Senior Site Reliability Engineer

Houston, Texas, United States

Share with: Facebook Twitter Send to a friend

Reliability Engineer - Houston, TX (multiple positions of varying seniority)

Two Sigma is a different kind of investment manager. Since 2001, we have used data science and technology to derive insights that forecast the future and discover value in markets worldwide. Our team of scientists, technologists and academics looks beyond traditional finance to understand the bigger picture and develop creative solutions to some of the world’s most challenging economic problems.

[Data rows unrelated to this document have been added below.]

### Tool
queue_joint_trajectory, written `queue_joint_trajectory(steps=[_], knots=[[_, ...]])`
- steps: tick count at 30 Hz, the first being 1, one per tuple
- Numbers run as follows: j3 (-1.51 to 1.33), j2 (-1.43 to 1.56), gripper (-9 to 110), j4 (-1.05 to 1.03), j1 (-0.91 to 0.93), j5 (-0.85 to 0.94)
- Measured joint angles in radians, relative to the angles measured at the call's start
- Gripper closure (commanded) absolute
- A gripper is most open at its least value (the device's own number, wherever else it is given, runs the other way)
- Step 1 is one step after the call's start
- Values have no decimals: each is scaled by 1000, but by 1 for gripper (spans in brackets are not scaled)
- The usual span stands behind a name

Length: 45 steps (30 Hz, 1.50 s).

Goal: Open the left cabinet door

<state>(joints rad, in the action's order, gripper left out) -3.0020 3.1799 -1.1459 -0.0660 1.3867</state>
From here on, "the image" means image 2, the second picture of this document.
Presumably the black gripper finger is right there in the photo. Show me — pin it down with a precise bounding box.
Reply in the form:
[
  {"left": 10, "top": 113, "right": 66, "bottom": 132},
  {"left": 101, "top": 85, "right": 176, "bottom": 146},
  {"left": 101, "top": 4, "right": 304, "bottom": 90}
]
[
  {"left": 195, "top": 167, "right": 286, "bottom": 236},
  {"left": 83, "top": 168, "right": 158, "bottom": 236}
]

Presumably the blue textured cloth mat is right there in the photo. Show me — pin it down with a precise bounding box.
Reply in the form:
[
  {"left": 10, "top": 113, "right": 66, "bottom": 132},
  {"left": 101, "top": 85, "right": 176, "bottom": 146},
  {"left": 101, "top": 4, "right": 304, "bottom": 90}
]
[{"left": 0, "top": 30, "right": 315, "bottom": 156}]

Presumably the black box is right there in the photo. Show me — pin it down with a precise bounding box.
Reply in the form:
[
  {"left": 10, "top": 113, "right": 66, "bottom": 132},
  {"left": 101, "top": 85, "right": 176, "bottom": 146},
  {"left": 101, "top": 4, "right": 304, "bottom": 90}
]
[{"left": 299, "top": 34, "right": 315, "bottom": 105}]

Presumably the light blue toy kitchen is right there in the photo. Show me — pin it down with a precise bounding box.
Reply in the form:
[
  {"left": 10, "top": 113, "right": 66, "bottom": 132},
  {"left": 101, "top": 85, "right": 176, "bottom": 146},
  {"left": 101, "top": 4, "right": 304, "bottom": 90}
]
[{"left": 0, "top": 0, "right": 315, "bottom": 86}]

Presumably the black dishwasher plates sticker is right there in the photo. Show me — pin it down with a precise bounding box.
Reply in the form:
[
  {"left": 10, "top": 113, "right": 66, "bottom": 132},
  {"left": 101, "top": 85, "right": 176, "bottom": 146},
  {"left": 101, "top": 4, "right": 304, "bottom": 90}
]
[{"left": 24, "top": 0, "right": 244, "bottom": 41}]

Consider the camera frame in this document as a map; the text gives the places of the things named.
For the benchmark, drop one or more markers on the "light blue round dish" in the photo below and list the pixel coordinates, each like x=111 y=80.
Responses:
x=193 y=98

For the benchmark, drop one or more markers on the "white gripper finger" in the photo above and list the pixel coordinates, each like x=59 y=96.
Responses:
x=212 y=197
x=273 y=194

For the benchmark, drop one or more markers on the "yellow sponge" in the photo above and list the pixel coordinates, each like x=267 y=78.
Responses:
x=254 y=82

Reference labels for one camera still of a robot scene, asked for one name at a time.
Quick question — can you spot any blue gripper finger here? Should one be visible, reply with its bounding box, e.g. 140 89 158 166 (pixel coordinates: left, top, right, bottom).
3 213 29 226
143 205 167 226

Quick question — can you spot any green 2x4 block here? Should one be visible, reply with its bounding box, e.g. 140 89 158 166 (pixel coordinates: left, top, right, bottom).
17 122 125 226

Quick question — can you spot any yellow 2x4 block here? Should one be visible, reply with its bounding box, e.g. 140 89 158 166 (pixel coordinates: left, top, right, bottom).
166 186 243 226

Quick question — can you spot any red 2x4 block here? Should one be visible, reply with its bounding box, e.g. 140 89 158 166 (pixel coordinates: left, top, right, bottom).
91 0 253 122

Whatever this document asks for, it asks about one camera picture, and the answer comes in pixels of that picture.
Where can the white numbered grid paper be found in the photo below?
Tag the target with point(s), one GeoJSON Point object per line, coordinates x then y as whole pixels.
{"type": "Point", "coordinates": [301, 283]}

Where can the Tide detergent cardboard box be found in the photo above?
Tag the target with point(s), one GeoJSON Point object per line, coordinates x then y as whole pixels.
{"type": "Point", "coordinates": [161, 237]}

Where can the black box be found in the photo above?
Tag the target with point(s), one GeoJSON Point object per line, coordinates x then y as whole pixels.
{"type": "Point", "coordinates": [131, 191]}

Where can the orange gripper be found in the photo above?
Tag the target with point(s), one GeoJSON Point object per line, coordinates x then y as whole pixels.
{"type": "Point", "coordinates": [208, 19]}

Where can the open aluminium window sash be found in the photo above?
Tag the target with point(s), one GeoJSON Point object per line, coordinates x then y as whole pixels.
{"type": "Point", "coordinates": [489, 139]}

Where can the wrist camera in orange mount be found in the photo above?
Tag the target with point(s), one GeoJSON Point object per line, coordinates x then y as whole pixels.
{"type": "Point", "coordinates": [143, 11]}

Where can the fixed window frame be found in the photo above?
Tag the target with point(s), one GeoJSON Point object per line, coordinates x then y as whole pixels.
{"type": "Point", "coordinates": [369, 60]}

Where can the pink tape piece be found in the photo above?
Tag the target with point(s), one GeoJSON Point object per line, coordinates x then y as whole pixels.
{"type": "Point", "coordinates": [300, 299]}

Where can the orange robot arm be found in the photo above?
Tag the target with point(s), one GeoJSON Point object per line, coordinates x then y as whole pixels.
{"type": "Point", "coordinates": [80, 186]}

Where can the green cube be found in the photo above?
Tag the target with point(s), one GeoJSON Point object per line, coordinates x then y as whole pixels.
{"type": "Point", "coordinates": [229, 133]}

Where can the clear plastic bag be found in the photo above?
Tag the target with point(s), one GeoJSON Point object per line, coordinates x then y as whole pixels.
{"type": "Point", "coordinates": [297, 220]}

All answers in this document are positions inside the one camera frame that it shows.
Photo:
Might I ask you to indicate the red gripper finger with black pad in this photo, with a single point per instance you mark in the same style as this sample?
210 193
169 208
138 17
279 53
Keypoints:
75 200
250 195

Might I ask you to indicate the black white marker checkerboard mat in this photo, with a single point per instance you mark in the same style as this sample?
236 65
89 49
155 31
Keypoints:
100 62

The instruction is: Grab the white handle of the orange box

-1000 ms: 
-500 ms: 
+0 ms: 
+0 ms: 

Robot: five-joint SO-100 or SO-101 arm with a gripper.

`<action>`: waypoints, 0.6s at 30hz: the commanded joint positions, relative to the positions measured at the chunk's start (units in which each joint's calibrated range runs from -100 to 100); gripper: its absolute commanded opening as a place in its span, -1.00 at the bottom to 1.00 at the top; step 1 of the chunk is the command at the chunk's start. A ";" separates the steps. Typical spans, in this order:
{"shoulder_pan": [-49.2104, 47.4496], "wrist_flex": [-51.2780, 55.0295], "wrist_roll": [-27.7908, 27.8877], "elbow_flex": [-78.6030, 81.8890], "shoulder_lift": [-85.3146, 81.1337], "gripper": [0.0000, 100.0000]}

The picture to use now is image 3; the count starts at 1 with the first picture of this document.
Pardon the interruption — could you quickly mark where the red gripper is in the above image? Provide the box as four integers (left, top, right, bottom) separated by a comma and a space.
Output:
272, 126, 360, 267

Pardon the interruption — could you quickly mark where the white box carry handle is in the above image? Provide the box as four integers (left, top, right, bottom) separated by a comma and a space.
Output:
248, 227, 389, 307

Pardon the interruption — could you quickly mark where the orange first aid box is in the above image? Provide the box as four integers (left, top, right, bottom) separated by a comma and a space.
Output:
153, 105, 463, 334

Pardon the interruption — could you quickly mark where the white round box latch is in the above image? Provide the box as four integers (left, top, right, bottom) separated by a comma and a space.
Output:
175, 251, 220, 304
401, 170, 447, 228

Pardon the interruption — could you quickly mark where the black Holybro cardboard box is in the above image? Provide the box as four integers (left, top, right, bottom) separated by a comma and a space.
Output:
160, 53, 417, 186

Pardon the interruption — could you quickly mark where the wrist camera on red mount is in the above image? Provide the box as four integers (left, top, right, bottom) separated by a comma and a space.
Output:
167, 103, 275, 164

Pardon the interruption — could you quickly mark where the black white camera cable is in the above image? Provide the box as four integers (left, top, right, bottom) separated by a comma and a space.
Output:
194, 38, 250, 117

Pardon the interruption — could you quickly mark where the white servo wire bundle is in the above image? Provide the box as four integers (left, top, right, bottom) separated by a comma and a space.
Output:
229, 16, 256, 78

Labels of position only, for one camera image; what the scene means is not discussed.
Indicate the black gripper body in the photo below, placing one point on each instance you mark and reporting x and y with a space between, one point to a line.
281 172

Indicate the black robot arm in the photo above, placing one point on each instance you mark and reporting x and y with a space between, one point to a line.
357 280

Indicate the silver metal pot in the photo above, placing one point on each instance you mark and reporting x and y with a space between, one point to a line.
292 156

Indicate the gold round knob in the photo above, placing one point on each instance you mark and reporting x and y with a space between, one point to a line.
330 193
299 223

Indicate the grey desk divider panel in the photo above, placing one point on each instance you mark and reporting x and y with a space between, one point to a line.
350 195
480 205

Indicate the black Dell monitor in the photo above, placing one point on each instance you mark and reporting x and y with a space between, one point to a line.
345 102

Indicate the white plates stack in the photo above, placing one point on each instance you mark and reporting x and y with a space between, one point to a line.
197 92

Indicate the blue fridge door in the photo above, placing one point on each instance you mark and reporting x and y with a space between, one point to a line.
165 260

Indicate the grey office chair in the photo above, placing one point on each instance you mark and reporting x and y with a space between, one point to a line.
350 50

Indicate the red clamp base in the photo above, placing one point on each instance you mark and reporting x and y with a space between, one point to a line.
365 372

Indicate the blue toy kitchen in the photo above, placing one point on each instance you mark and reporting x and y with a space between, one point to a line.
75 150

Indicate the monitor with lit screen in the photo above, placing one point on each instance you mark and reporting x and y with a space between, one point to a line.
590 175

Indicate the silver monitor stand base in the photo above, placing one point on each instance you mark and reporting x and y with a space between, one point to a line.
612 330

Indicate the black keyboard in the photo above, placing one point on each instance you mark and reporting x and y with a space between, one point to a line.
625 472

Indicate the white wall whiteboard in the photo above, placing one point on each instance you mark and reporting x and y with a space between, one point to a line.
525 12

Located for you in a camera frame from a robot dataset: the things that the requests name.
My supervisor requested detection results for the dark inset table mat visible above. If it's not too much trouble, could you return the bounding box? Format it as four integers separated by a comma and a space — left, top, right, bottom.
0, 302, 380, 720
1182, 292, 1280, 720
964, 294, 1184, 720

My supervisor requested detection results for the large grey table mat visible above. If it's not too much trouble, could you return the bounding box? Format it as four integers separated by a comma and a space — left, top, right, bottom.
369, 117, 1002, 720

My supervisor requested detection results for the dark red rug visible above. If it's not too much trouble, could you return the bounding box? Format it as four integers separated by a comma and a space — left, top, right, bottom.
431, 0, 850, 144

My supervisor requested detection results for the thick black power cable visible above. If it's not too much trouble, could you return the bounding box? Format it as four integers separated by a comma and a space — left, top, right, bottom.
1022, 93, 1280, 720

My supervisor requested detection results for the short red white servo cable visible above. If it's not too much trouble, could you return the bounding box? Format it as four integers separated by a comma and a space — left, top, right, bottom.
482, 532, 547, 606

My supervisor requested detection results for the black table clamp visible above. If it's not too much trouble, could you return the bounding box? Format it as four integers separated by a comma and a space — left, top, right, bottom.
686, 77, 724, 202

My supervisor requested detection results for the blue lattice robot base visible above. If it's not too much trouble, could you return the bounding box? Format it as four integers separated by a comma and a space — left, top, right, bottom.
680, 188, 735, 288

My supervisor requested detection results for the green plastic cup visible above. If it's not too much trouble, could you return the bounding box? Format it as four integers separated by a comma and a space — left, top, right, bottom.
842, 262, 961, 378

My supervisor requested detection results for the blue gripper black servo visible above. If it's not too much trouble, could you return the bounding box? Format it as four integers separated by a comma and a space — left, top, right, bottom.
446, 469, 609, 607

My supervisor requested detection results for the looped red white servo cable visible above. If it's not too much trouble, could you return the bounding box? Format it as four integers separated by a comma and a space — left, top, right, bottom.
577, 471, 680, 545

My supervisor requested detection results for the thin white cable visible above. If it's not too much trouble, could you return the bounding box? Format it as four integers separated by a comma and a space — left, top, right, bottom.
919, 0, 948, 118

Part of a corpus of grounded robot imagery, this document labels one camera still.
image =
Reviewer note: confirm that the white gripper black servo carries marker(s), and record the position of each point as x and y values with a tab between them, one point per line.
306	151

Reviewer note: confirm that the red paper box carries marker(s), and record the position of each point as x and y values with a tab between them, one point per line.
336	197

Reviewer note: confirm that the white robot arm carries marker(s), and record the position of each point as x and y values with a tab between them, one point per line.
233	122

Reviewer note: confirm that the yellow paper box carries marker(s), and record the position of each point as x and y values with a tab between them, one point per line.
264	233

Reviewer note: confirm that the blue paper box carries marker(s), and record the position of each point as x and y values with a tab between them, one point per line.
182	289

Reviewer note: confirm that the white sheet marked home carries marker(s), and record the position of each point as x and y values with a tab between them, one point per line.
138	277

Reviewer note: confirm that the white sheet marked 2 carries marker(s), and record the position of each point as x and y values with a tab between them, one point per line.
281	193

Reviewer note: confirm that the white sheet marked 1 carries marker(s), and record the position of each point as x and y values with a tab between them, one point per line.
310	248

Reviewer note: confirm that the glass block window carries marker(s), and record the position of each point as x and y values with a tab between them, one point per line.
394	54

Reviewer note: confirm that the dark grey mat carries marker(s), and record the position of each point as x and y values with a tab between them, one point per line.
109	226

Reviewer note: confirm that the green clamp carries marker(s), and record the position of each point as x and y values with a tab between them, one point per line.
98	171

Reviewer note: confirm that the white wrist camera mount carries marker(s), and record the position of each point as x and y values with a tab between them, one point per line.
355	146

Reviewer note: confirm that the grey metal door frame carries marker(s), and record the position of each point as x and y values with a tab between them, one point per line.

Our work spans across markets and industries, from insurance and securities to private investments and new ventures.

Our Global Reliability Engineering group consists of multiple teams of versatile full stack engineers who drive the expansion and maintenance of Two Sigma’s many and varied systems. The team exists in the space between traditional systems engineering and development, and seeks to merge the capabilities from both disciplines.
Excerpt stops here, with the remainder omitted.